**Exercise description:**
Search the records below for the word "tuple" and show every line where it occurs.

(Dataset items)
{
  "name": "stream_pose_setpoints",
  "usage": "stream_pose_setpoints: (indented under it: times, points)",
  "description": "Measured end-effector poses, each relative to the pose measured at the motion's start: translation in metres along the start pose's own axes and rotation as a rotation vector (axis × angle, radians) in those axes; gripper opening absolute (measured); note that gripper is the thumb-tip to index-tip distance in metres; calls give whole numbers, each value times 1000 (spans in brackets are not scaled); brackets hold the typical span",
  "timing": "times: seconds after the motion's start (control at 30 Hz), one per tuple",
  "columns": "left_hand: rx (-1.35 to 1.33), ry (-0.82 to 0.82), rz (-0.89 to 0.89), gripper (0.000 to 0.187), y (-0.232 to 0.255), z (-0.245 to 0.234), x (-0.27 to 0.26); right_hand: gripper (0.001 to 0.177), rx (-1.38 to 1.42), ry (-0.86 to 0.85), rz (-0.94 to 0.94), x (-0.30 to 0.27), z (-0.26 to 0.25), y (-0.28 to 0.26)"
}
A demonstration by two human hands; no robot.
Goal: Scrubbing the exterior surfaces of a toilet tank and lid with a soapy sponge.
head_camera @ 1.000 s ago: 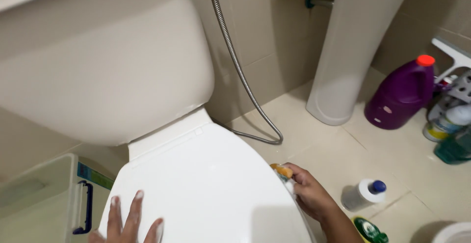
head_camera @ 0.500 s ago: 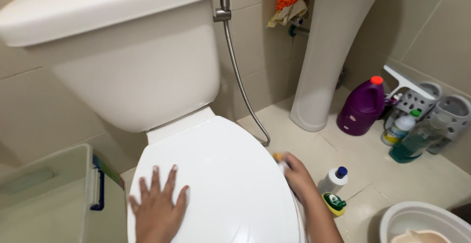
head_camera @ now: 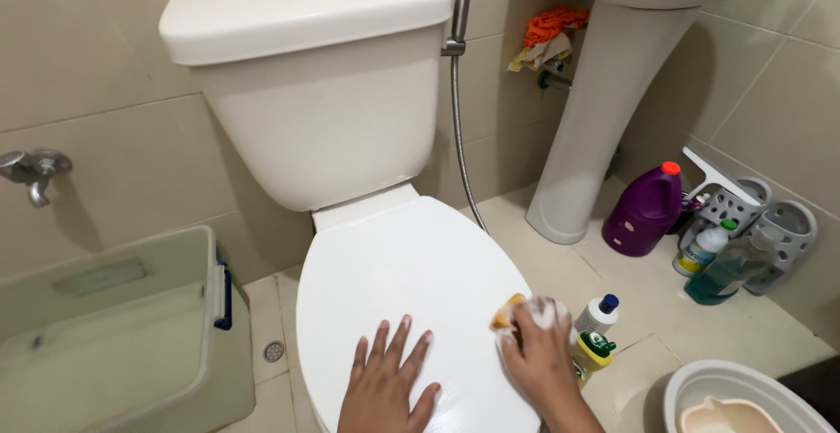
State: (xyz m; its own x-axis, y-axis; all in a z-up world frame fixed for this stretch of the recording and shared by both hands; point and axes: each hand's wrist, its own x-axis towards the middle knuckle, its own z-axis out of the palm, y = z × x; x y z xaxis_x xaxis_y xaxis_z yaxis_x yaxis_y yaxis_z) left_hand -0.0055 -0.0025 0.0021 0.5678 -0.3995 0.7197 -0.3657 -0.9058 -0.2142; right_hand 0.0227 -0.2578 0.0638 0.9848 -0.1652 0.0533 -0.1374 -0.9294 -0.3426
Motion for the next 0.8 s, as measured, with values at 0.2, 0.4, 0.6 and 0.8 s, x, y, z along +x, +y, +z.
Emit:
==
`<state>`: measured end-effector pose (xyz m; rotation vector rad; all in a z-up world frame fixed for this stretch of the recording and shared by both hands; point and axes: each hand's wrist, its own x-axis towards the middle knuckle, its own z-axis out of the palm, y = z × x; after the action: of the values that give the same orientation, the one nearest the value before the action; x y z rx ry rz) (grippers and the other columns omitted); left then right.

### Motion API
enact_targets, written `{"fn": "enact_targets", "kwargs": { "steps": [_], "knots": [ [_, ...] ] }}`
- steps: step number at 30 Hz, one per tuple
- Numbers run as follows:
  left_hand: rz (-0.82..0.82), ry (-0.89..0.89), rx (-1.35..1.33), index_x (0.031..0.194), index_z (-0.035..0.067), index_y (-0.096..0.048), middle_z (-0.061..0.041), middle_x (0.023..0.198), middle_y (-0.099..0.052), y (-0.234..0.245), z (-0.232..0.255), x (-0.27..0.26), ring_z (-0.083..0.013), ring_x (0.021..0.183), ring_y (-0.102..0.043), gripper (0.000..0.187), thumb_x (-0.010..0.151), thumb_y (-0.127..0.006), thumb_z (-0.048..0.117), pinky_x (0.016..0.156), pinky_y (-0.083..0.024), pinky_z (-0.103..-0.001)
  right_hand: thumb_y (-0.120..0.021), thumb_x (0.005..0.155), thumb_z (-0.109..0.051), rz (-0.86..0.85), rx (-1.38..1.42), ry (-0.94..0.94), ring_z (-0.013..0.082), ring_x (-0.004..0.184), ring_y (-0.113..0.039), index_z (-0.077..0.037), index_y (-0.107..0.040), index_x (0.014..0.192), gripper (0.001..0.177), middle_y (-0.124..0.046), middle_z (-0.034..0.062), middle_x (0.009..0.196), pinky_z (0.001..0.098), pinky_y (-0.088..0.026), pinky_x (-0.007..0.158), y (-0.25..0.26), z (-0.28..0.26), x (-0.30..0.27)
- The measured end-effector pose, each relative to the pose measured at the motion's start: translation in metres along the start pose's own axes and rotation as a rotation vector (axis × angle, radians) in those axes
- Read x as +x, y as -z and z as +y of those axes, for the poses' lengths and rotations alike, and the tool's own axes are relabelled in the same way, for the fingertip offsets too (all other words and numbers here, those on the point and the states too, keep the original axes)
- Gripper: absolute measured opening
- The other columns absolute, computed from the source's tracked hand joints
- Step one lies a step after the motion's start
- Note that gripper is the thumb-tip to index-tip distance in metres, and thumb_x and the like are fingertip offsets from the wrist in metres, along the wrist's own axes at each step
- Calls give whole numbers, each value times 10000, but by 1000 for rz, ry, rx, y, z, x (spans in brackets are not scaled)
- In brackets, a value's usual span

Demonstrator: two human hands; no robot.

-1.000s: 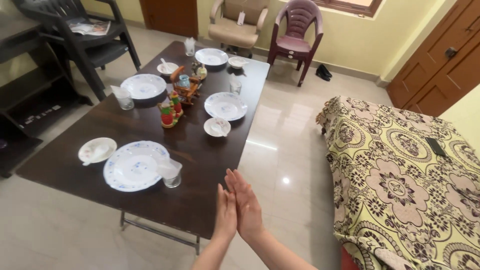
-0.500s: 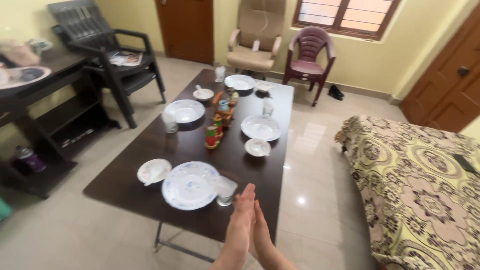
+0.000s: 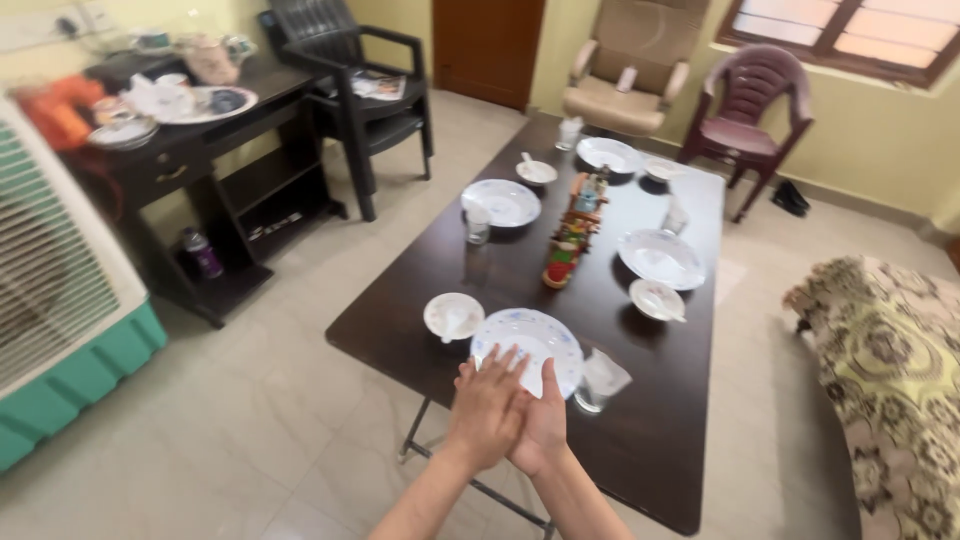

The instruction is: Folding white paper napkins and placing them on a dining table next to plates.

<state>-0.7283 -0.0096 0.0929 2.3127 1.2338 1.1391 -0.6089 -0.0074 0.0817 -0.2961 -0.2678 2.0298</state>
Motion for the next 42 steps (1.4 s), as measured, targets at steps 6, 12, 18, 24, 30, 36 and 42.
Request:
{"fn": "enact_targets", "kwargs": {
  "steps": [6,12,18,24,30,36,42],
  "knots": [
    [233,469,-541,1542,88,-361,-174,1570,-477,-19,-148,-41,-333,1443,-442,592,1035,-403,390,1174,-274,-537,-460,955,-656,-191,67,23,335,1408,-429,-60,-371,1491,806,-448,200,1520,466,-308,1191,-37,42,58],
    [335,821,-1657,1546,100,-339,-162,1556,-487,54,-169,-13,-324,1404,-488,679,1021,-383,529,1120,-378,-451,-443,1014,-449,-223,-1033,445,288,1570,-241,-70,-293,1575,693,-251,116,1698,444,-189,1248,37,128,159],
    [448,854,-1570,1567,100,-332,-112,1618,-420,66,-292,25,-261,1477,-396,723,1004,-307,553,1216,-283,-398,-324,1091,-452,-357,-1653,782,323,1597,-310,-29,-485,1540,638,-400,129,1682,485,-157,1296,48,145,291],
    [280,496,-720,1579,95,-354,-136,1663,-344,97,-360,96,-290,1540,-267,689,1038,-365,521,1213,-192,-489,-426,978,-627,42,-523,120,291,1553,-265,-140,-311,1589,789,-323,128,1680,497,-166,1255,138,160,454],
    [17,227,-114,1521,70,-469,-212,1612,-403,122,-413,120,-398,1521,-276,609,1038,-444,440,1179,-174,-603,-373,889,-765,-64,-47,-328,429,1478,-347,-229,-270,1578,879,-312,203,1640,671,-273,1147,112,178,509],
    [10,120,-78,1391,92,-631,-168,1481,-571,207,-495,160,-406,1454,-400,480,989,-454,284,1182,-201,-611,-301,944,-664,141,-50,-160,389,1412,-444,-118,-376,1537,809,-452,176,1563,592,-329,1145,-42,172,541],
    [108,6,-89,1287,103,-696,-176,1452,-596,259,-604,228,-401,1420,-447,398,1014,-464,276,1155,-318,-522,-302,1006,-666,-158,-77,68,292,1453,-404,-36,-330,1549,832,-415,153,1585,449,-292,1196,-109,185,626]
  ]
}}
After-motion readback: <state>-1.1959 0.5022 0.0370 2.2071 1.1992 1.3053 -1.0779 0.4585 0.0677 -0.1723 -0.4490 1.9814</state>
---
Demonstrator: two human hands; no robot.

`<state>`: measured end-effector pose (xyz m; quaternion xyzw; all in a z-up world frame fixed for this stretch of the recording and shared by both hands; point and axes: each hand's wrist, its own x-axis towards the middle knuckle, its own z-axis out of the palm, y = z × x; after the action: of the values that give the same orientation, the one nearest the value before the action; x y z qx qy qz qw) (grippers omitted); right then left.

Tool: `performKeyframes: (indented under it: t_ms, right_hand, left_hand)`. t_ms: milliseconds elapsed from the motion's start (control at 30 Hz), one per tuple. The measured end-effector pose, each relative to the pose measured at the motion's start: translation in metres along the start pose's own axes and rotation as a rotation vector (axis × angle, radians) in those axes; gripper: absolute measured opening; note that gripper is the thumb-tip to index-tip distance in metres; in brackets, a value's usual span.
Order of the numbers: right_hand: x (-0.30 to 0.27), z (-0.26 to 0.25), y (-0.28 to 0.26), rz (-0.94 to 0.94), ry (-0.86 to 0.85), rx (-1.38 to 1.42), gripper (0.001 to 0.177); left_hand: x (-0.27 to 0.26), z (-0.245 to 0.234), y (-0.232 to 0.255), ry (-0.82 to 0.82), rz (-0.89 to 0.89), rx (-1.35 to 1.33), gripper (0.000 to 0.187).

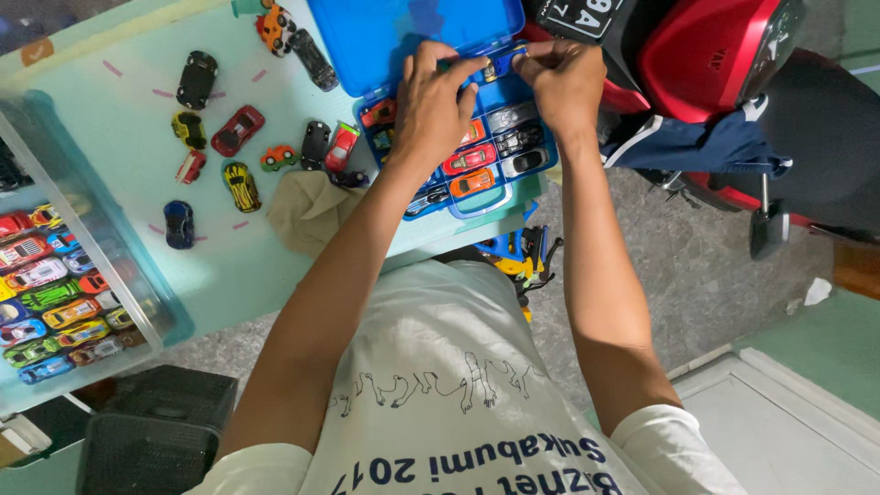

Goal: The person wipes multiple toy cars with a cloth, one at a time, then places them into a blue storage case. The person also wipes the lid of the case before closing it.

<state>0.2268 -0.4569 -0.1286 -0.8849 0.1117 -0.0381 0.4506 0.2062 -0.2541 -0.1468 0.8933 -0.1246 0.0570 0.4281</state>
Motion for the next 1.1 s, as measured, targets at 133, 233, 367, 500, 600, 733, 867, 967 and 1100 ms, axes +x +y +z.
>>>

**Response area:**
  "timing": "times: seconds after the motion's start (control at 30 Hz), one per tuple",
- steps: step number at 30 Hz, one per tuple
Tool: `performKeyframes: (indented under it: t_ms, right_hand, left_hand)`. t_ms: milliseconds elapsed from the motion's start (control at 30 Hz), one per tuple. The measured end-effector pose, each relative to the pose measured at the motion's start: translation in metres along the start pose's own axes and rotation as a rotation vector (axis × angle, radians) in those axes; gripper: absolute measured opening; note that gripper is the thumb-tip to index-tip distance in metres; in brackets, a value's usual span.

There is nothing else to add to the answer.